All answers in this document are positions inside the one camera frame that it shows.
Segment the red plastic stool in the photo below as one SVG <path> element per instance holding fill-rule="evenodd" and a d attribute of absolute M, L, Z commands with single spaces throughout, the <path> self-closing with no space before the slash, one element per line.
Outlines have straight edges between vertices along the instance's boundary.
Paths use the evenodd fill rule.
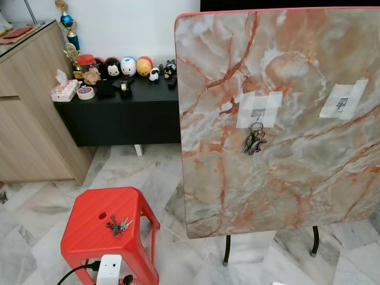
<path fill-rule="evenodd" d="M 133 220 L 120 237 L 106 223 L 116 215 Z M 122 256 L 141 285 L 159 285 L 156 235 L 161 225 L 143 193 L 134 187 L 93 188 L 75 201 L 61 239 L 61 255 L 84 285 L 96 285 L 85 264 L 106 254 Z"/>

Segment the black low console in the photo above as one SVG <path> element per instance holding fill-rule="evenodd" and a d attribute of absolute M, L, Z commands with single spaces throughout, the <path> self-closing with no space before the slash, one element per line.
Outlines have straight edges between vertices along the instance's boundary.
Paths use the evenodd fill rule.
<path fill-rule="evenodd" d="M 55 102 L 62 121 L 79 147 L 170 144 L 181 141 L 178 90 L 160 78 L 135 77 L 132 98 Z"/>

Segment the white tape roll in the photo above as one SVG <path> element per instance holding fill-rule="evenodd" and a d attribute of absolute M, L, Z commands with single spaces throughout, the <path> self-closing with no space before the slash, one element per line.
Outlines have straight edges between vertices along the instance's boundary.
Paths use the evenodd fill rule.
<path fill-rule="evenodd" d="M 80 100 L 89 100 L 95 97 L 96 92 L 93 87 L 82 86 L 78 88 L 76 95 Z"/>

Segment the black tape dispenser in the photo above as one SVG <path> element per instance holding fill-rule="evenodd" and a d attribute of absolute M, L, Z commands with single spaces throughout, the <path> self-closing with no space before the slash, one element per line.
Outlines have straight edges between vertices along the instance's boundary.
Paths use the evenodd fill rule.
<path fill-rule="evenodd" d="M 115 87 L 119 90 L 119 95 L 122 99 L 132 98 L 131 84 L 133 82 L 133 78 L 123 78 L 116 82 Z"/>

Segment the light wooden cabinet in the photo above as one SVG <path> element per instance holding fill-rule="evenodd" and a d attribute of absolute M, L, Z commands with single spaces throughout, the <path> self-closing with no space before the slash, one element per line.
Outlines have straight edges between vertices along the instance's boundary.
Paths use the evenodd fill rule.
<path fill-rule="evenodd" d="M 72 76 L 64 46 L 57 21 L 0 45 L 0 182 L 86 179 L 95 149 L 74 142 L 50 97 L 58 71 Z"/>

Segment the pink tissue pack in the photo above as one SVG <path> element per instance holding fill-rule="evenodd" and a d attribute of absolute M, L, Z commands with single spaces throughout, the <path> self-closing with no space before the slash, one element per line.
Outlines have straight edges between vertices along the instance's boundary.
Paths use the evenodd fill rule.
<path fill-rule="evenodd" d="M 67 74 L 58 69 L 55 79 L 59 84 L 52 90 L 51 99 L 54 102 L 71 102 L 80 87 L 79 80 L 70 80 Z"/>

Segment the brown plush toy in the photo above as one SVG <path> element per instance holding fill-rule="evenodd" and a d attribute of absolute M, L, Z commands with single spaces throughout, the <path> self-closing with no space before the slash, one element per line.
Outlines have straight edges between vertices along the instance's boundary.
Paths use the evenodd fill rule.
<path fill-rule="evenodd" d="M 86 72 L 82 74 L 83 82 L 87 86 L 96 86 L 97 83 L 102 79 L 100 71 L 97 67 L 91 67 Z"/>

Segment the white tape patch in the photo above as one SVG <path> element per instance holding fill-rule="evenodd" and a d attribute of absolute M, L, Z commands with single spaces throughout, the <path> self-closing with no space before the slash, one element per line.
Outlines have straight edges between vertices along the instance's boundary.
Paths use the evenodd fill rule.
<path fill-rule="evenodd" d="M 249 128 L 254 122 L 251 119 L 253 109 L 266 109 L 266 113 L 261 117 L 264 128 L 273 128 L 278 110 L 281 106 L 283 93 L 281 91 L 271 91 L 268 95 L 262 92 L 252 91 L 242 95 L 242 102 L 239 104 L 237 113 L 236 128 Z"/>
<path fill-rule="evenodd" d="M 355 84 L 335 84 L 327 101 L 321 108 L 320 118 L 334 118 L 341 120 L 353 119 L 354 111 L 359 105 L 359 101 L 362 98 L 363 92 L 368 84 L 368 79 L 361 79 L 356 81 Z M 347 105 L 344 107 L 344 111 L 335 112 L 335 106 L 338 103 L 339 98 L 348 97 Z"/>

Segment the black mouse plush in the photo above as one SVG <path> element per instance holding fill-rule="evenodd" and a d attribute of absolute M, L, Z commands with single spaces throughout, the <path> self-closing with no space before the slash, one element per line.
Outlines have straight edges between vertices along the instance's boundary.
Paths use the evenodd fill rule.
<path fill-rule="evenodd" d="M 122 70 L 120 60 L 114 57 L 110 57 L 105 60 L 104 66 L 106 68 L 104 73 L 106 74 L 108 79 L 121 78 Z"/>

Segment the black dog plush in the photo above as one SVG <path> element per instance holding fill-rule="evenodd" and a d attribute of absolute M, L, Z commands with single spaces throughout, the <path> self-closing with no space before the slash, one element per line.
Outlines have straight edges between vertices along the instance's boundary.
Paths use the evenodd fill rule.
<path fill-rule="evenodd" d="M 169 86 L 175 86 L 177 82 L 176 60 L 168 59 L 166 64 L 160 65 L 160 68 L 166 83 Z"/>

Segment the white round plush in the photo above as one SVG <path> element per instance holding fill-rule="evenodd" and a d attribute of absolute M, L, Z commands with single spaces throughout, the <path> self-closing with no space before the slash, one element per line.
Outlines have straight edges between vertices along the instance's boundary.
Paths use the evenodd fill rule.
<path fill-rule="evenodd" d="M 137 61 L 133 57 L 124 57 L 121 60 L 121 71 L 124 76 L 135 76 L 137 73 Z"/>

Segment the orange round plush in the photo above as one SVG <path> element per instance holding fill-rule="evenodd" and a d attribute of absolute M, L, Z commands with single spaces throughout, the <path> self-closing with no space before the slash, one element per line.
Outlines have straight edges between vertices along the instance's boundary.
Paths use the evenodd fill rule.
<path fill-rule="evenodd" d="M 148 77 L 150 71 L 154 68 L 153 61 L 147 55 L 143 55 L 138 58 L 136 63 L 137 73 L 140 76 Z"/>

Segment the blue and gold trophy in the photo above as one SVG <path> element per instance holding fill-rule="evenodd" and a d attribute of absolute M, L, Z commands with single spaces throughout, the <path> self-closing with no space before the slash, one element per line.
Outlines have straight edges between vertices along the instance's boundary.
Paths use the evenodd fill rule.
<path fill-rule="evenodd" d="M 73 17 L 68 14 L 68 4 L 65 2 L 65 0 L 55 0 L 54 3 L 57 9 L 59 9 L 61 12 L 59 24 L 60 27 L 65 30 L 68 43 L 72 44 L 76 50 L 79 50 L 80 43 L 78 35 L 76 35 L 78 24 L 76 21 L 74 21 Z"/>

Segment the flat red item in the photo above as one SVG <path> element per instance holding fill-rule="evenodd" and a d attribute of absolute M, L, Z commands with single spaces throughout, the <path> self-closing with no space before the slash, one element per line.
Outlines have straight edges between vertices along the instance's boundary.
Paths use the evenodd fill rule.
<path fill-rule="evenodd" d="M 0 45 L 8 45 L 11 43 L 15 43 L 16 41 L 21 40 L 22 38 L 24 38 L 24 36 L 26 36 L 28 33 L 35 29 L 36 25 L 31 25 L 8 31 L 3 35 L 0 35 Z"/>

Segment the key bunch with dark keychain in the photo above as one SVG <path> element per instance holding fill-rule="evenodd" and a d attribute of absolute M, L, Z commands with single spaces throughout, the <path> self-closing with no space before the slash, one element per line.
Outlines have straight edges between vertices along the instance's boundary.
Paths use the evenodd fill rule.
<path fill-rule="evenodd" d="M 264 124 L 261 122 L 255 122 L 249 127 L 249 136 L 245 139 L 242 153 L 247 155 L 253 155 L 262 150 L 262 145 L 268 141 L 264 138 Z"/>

·····

REQUIRED ACTION:
The answer must be a single number: how many lines in the records above contain the word "tape".

SOLUTION TO THE PROBLEM:
3